Я дернула дверь. Ее уже не держали. Тахира стояла на пороге, маленькая, с плечами закутанная в платок. Рядом, путаясь в рукавах, натягивала пальто мама.
– Куда вы? Что случилось? – всполошилась я.
– Тихо! Все спят. Я скоро вернусь. И не стой босиком, простынешь!
Кажется, я все же уснула. Открыла глаза – мама дома. И сразу давешнее вернулось ко мне.
– Что у них, мам?
Мама вздохнула, поправила фитилек в коптилке.
– Плохо там, дочка. Тахира выходит замуж.
– Как… замуж? А школа? Ей… ей же пятнадцать лет!
– Не кричи так, разбудишь Люську. У узбеков приняты ранние браки. Впрочем, по бумагам Тахире теперь восемнадцать лет…
Голос у мамы усталый. Нет, покорный!
– Да кто же сейчас выдает насильно? – взрываюсь я.
– Голодно им, трудно. Ты же знаешь, как они бьются. А жених из богатого дома.
– Но у них такая мать! – Я еще не могу поверить. – Она же все понимает. Ведь у Тахиры талант, ей учиться надо!
– Плачет она, но что делать? Что делать?! Говорила я с ней. Твердит: «Если бы жив был отец». Ведь четверо у нее. Чет-ве-ро! Жить как-то надо. Давай-ка ложиться, два часа скоро, а ты не спишь.
Увозили Тахиру в воскресенье.
Мы сбежались, как по сигналу тревоги, едва различили у них во дворе глухие, барабанные удары в бубен. Вся Некрасовская высыпала из калиток – поглазеть, посудачить. Мы держались вместе: Маня в форменной шинели, я, Танька с Вовкой. С Танькой мы не разговаривали, но ее большие, испуганные глаза нет-нет и встречались с моими. Потом Вовка исчез куда-то, а мы, теснясь и перебрасываясь словами с Маней, заглядывали в ворота.

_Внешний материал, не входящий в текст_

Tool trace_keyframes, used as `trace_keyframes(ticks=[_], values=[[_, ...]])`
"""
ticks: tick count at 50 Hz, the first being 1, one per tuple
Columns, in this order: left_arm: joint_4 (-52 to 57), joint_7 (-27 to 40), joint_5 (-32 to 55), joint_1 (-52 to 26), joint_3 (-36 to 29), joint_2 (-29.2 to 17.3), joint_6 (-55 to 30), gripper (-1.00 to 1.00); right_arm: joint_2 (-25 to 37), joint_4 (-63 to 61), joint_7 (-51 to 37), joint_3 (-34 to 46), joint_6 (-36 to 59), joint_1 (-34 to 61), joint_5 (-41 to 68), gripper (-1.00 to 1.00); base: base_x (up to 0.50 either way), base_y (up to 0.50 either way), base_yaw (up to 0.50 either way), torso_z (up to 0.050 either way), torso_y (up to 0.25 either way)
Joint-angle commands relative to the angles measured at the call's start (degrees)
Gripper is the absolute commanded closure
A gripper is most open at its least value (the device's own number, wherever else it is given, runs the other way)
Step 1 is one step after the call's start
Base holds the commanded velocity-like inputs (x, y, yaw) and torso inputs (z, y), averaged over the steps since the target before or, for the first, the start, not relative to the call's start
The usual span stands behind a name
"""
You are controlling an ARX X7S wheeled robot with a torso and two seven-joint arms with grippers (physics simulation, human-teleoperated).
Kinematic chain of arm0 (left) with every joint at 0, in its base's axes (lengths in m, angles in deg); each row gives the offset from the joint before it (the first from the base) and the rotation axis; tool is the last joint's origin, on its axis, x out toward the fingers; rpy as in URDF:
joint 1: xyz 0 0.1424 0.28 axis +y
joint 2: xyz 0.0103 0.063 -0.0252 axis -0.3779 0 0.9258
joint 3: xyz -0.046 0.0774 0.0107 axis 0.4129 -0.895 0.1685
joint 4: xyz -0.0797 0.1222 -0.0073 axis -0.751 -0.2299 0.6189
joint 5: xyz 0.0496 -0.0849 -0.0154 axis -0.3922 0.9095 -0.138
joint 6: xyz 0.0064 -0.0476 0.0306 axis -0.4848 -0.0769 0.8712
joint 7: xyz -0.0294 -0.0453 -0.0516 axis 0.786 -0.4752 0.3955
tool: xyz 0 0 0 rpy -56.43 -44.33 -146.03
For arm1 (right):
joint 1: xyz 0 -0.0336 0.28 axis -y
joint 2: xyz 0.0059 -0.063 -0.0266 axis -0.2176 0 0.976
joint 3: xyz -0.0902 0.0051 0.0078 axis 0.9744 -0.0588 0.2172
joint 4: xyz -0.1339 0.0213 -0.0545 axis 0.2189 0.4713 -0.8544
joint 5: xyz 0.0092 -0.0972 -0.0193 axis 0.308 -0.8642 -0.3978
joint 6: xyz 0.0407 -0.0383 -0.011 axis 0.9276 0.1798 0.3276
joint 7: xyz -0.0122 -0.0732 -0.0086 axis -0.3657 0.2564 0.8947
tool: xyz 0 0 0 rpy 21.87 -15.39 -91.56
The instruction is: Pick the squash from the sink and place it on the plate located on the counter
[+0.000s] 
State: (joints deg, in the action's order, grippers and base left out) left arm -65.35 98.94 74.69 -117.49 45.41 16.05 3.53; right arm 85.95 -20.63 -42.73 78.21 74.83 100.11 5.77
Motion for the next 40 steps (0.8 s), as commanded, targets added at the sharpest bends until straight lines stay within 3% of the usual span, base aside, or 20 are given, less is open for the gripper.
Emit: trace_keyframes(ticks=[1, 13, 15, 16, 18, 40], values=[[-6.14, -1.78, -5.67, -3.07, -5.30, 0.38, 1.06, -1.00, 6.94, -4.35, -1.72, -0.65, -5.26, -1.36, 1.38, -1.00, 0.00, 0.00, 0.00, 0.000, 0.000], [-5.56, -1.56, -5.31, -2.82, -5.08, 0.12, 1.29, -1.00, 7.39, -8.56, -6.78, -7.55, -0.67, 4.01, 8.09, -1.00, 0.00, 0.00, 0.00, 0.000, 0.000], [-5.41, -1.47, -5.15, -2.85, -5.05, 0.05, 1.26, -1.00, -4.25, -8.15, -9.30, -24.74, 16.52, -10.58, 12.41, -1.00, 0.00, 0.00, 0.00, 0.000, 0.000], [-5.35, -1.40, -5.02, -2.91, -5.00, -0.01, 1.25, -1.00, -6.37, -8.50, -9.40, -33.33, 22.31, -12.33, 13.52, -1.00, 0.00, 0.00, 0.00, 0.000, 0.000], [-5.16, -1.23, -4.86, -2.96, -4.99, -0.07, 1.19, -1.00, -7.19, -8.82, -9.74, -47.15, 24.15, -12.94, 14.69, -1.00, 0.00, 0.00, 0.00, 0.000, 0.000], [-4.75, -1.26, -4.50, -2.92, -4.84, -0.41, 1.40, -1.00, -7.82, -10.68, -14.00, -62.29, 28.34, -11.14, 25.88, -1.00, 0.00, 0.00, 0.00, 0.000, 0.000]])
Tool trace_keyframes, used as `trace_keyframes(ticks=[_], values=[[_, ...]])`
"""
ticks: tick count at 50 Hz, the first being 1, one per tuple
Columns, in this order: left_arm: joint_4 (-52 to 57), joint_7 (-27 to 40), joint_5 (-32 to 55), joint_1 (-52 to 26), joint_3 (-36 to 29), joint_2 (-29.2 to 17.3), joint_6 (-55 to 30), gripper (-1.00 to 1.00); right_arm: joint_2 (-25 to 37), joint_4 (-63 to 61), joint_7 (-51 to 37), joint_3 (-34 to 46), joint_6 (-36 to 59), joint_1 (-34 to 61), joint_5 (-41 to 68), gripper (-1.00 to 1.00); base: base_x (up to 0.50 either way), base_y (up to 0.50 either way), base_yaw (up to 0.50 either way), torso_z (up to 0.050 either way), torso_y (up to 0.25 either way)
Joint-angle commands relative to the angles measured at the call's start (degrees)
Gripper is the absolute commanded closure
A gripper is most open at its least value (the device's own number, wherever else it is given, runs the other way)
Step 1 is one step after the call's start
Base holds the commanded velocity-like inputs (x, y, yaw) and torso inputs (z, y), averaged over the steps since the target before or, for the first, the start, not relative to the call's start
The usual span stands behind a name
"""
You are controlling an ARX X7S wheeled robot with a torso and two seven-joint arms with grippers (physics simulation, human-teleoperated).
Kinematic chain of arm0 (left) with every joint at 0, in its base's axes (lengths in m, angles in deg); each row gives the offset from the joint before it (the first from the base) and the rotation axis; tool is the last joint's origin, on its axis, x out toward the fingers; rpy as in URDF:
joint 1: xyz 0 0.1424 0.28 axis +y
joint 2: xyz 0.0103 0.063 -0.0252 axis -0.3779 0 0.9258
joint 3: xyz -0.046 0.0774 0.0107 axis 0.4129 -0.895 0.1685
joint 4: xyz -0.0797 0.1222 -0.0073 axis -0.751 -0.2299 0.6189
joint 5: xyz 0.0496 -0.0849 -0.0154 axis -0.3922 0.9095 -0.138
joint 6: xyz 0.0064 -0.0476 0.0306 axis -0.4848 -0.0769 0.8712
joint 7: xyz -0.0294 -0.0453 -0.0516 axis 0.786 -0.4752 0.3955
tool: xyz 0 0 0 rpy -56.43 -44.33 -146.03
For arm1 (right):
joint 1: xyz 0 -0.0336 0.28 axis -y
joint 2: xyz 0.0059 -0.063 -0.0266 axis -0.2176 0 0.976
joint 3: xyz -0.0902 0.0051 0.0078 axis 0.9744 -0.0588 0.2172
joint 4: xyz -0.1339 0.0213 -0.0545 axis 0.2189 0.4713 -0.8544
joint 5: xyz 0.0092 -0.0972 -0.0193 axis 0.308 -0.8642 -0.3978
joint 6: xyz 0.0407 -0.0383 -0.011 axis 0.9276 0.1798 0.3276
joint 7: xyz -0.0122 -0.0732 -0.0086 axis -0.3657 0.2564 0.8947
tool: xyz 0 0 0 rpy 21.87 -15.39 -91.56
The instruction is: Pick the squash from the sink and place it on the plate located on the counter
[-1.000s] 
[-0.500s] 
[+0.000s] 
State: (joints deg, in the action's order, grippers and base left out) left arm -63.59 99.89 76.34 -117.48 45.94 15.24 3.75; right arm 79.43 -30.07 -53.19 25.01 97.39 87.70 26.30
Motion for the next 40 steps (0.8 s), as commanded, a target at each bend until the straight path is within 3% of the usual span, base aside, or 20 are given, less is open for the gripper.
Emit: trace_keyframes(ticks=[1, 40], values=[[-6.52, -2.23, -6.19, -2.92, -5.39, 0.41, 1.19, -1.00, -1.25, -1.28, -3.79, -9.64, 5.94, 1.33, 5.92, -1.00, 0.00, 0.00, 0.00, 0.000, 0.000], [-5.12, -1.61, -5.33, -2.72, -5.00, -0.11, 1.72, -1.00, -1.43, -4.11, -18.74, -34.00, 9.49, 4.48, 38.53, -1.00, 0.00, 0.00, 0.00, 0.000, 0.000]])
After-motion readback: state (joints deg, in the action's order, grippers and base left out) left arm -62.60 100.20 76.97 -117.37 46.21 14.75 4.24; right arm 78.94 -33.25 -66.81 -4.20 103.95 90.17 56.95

Во дворе, у своих загородок, переговаривались соседи. Покачивали головами. Это до странности напомнило мне другое, виденное однажды. Тогда у них тут умер какой-то дядька, и все стояли так же, группами, тихо переговаривались и качали головами.
Появился Вовка – с малиновым лицом. Дышал запаленно. А с ним почему-то Сережа. Белее стенки! И волосы потемнели от пота, растрепались влажными колечками. Нас он не замечал. Смотрел в глубину двора черными расширенными зрачками.
Потом быстро прошел в ворота. Вовка ринулся за ним.
Проснувшись, затараторили бубны, затрубил карнай. Там, в глубине, почувствовалось шевеление. Звуки сдвинулись, поползли, к ним добавились вскрики и плач.
– Идут!
Из-за поворота брызнули ребятишки. И тотчас комом вывалилось пестрое, полосатое.
Яростно били бубны, вертелись в толпе плясуны в новых халатах.
Чудовищным хоботом рыскал карнай, трубя, обшаривал жадно воздух.
Мы наконец увидели Тахиру.
Была она закутана в белое и сидела высоко в седле вместе с их старшеньким, Назиром. Лошадь вел под уздцы какой-то узбек.
Валила толпа из ворот, крича что-то радостное и приплясывая.
Мы ждали. Показалась лошадь, ее костистая, огромная голова, влажный глаз, дрожащий в ресницах. Надвинулась рыжей массой, обдала пахучим теплом.
– Тахира!
Она оглянулась – скользнул невидящий взгляд – и снова припала к братишке, билась замотанной головой о его худые лопатки.
Свадебная процессия свернула, растягиваясь, на мостовую.
Я увидела Сережу. Он шел обочиной, стараясь не отстать от лошади. И все смотрел на Тахиру.
Она казалась такой маленькой – сжавшийся белый комочек, приникший к другому, вовсе уж маленькому и беззащитному.
Больше мы не видали Тахиры.
Как-то я повстречала Назира. Он объяснил: домой ее не пускают новые родственники.
– Но ей там хорошо, – добавил Назир. – У нее всегда есть шурпа и лепешка.
«А у вас?» – чуть не спросила я.
Спрашивать было незачем, достаточно поглядеть на Назира.